The word transplant caught my attention. “Duke Quillian had a transplant?”

“That was the only curable method of treating acute leukemia back in the days when he was ill, especially when the patients were as young as this guy.” Anna glanced down at the file. “Mid to late twenties.”

“What’s the process?” Mike asked.

“The patient is typed for the human leukocyte antigen-HLA. And all his family members are typed, too. Did he have siblings, this guy?”

“Yes,” we both said.

“There’s a one-in-four chance of matching a family member,” Anna said. “I’ve had cases with eight children, and none of them match the patient, although a few of them match each other. There’s a second reason we start with family.”

“What’s that?” Mike asked.

“Donating marrow is an extremely painful process. It’s hard to imagine how much it hurts,” Anna said, her voice dropping to a whisper. “When you do it for someone you know and love, it’s got to ease some of that.”

“And if the siblings don’t fit?”

“Then we go to the National Marrow Donor Program. Try to find a match from a volunteer donor.”

“Does it tell you what happened here?” Mike asked, ready to grab the file from Anna’s hand.

“Patient as always, Detective Chapman,” Anna said, glancing at me. “Mike would come in every six months to give blood. He’d expect me to have cured someone before he finished his juice and cookies.”

She skimmed the pages to find the information we wanted. “Yes, Mike. There was a perfect match to one of Duke’s siblings-a sister named Patricia. Seems they refer to her in these records as Trish.”

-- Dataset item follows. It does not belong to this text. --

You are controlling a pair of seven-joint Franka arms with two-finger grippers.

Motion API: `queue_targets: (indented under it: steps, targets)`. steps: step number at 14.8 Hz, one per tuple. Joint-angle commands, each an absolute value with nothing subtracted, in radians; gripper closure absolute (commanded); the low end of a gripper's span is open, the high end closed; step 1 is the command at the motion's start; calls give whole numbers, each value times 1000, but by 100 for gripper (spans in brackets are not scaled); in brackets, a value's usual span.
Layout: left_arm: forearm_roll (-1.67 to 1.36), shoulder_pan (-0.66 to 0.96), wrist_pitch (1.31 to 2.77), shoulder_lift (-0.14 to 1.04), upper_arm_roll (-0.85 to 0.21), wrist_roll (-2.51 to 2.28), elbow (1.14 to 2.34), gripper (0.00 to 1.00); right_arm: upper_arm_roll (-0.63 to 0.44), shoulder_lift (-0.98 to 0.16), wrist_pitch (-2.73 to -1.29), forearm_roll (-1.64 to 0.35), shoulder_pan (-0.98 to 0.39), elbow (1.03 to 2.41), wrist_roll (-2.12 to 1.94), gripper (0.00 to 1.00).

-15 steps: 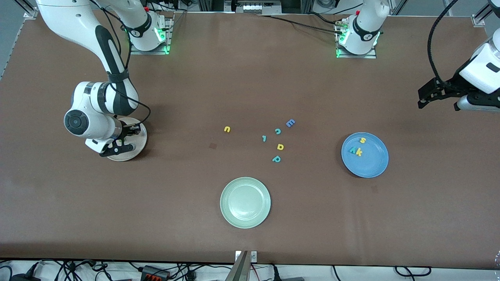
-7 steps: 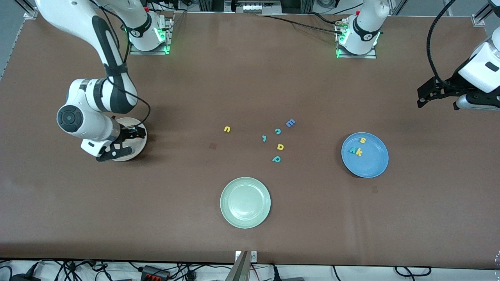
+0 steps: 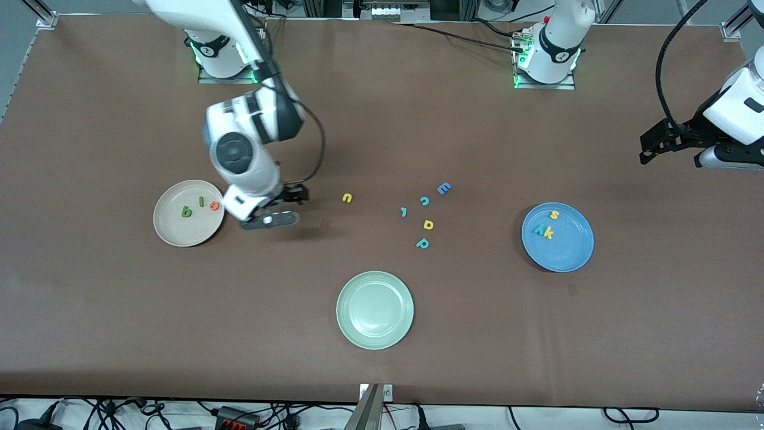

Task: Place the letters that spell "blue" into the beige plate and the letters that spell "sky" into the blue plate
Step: 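Release the orange e and reach the right gripper to the yellow u, then grasp the yellow u with the right gripper and lift it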

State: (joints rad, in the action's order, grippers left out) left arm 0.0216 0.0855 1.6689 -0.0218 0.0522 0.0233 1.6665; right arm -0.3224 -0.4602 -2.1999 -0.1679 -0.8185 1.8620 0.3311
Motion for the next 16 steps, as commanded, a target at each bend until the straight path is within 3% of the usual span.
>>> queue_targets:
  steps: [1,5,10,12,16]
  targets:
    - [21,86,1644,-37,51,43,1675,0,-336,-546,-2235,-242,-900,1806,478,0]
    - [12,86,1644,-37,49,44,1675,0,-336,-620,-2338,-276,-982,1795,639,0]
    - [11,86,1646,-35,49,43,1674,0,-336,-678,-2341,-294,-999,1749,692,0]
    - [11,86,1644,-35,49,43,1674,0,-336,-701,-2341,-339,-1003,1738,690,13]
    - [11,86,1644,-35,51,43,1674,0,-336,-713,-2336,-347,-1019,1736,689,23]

Mike clapped his hands together and flashed me a victory sign. “So Trish was his donor. Duke ended up with her DNA.”

“Not so fast, Mike,” Anna said. “Yes-and no.”

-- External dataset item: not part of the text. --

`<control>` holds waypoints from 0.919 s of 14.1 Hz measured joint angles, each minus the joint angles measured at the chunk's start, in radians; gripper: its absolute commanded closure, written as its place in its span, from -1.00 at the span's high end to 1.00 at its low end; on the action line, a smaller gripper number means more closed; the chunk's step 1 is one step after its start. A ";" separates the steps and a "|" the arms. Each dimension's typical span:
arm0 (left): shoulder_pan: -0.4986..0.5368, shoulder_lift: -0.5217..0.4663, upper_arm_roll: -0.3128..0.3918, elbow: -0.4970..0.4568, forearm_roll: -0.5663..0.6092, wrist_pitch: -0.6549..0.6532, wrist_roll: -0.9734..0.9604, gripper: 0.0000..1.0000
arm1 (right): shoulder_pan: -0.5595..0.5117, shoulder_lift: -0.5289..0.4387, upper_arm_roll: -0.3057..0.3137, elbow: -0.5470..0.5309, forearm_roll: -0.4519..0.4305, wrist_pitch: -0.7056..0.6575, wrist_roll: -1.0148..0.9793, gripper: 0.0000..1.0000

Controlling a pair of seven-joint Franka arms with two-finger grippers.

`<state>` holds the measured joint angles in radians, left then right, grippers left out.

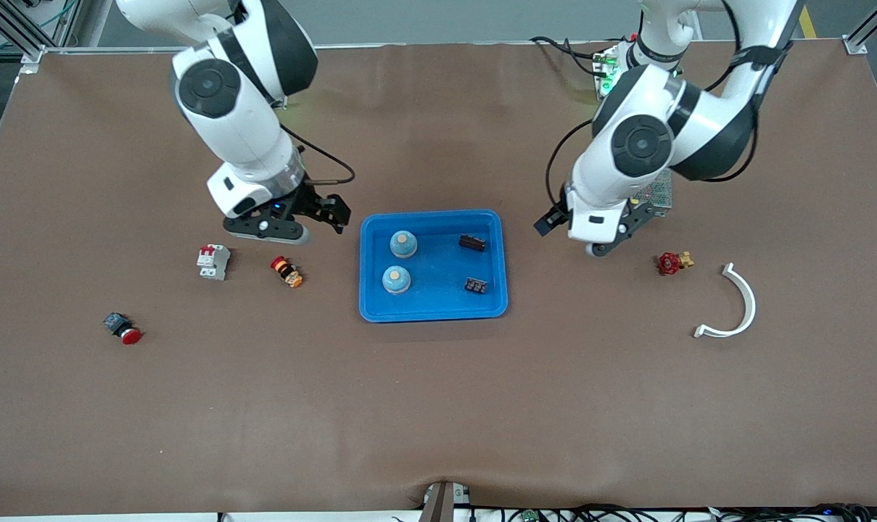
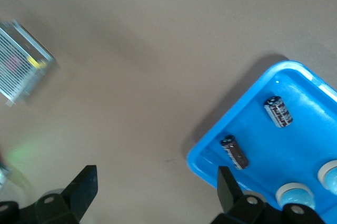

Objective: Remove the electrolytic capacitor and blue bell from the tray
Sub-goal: 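Grasp a black capacitor with the left gripper while the right gripper grasps a bell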

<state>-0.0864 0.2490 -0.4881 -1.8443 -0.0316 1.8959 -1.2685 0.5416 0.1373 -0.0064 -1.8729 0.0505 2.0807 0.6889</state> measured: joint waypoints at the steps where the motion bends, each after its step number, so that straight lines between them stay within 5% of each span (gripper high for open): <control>1: -0.023 0.026 0.000 -0.001 0.000 0.038 -0.068 0.90 | 0.014 0.017 0.000 0.000 0.000 0.016 0.011 1.00; 13: -0.176 0.287 0.000 0.002 0.118 0.350 -0.644 0.46 | 0.120 0.260 -0.001 0.002 -0.002 0.285 0.104 1.00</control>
<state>-0.2624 0.5363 -0.4885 -1.8424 0.0868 2.2463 -1.9120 0.6611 0.3978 -0.0072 -1.8708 0.0486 2.3653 0.7927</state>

“I’m sorry to say I’m confused, Doctor. I don’t understand this.”

“Was he in the hospital or not? That’s what I want to know,” Mike said.

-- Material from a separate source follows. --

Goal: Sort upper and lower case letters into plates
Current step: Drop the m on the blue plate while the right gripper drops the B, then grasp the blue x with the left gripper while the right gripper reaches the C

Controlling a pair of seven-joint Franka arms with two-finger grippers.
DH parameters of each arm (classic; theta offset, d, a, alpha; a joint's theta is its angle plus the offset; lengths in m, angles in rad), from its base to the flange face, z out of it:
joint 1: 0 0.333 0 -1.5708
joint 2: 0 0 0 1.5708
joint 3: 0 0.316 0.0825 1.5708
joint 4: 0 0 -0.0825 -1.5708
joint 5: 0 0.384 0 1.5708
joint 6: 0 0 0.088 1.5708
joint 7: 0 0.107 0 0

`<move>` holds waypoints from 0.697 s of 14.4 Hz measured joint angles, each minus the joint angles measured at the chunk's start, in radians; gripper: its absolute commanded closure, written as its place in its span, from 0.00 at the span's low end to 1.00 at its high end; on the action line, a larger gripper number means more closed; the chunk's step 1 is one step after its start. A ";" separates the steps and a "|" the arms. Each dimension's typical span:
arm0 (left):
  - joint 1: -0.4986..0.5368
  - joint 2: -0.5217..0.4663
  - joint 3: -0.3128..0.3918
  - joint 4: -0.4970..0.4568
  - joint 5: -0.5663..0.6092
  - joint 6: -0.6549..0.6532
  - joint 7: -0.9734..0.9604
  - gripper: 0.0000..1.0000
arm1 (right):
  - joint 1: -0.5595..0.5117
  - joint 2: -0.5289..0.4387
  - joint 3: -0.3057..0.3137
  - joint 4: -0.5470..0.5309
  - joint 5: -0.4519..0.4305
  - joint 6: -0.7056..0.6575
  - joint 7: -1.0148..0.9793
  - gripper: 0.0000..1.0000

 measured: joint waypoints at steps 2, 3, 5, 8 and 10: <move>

“Let me back it up. After the match was confirmed and the surgical date was set, the patient-in this case, Duke Quillian-was admitted to the hospital. Usually, about nine days before the surgery, the chemo treatment begins. The point of that is to kill off all the old bone marrow cells completely-the ones causing the disease. So from that time-Day minus 9-Duke was right here in Sloan.”

“What’s the surgery involved?” I asked.

“Two procedures are conducted on the same day, but only one was actually surgical. Trish Quillian would have been in the operating room. Two doctors were harvesting her bone marrow.”

I winced. “Harvesting?”

“She’s anesthetized, of course, Alex. Facedown on the table. Holes are drilled in her iliac crest,” Anna said, pointing to her hip. “A lot of them. Two surgeons go into the holes to draw out three to five cc’s of marrow each time. The procedure can require as many as three hundred needles, filling up a container the size of a coffee can. Do you understand how much that is?”

Mike’s expression was grim. “Yeah.”

“They take what the docs remove directly up to the blood bank for processing, aligning blood types, filtering out the bits of bone from the marrow, and things like that. Runs another hour.”

“And Duke?”

“He would have been resting in his room during that process. Once the marrow was ready to be transfused, the docs just brought it to him, hung it on an IV pole, and sent it on its way, to get to work inside his system.”

Anna made it sound so matter-of-fact.

“I thought you called it a transplant?”

“In the case of bone marrow, transplant and transfusion really mean the same thing. The stem cells are quite amazing. They have some kind of internal homing system. Once they’re transfused to the patient, they find their way-by themselves-right into the marrow. Like we docs say, the healthy stem cells set up ‘housekeeping’ exactly where they belong.”